Things were different after the Fall. There were lines in the dirt now. Hard, firm lines that weren’t there before. Sure, some angels played the ‘love thy neighbor’ thing fast and loose, but they’d all been on the same side.

In hindsight, he should have known that God and her cronies were waiting for the split to happen. Lucifer and his lot were just scapegoats for the thirst for power only Archangels had. Have. Dominion over humans wasn’t enough--there was no fun in smiting someone who had comparably no weapons, literally, and no limbs, eyes, or ears, metaphorically. One way or another, the angels were going to go to war.

But not yet.

For now, Heaven was waiting for an even playing field. Demonstrating their mercy by letting the newly appointed demons get used to their new cozy home, where mold was already growing on the walls. It was the opposite of the bright sterility of Heaven: Hell was dark, damp, and crowded to the degree that it began to stink of corporeal forms immediately.

Their Graces were gone (literally). Torn away, like their wings (also literally, but not in all cases). Crowley was one of the lucky ones. He wasn’t a direct target, even after the affair with the apple. That angel Aziraphale probably took the fall for that, actually. He already looked suspicious, what with his whole here’s-a-flaming-sword schtick.

He was one of the lucky ones, because he was a fucking coward, and a slippery bastard to boot. The key word there being ‘slippery.’ And possibly ‘coward.’ He was quick to volunteer for Earthly duties when vicariously fucking over Heaven became Hell’s goal, and maintaining a scrap of personhood became Crowley’s.

But he wasn’t let off the hook.

One of Her conditions of the Fall: demons had to be marked. Whether to protect humans or to paint a target on their backs, they had to be noticeably foul. The generic demon got sores and/or holes for eyes; the higher-ups got patrons humanity hated. To add insult to injury, they had to be hosts for said patrons, because even ‘parasite’ suggested a threat. Suggested the ability to _do_ something. But carrying creepy crawlies on their heads saddled them with their sin. There was a tarnished silver lining, at least. Hastur looked ridiculous with his toad-hat.

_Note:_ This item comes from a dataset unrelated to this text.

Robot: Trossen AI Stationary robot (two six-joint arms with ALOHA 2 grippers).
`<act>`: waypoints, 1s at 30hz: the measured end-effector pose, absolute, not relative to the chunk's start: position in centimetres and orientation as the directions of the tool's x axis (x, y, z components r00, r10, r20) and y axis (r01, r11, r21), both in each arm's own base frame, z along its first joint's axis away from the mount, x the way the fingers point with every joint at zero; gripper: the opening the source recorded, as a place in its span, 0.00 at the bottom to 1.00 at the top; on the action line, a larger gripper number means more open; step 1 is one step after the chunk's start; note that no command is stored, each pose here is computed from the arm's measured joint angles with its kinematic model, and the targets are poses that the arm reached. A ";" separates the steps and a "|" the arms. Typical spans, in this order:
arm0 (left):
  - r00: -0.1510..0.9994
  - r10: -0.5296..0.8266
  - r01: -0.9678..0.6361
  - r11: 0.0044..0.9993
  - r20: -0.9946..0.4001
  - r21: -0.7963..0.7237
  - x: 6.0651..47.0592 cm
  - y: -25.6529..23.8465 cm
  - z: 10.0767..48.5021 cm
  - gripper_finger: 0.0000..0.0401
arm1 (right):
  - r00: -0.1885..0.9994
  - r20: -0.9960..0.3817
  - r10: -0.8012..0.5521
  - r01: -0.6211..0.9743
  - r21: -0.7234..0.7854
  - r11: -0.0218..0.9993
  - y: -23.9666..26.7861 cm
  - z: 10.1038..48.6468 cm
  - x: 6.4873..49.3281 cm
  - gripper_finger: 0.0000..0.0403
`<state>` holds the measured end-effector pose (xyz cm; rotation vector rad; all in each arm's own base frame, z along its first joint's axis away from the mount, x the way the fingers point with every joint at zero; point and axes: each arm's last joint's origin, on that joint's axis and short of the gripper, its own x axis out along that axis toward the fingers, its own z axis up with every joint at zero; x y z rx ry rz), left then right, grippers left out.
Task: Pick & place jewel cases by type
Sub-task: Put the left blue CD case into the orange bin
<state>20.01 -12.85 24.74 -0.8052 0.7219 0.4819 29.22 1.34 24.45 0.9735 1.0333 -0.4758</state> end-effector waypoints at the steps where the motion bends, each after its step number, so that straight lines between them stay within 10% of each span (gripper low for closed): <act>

To revisit the ‘slippery coward’ thing, Crowley had managed to avoid that particular fate. He’d established himself the top pick for a tempter on earth, given that Beelzebub was too busy and Hastur and Ligur lacked even a shred of finesse. Ultimately, Beelzebub made the call: to fit in with the general populous, Crowley couldn’t exactly walk about with a snake coiled on top of his head. It wasn’t a popular decision; Crowley wasn’t a popular demon. He wasn’t Lucifer, who was regarded with the same awe as Caesar or Joe DiMaggio, but he _was_ the Serpent of Eden. There wasn’t a shortage of former-angels who blamed him for getting the ball rolling. Said ball having been made of Her righteous fury and the Archangels’ smug smiles.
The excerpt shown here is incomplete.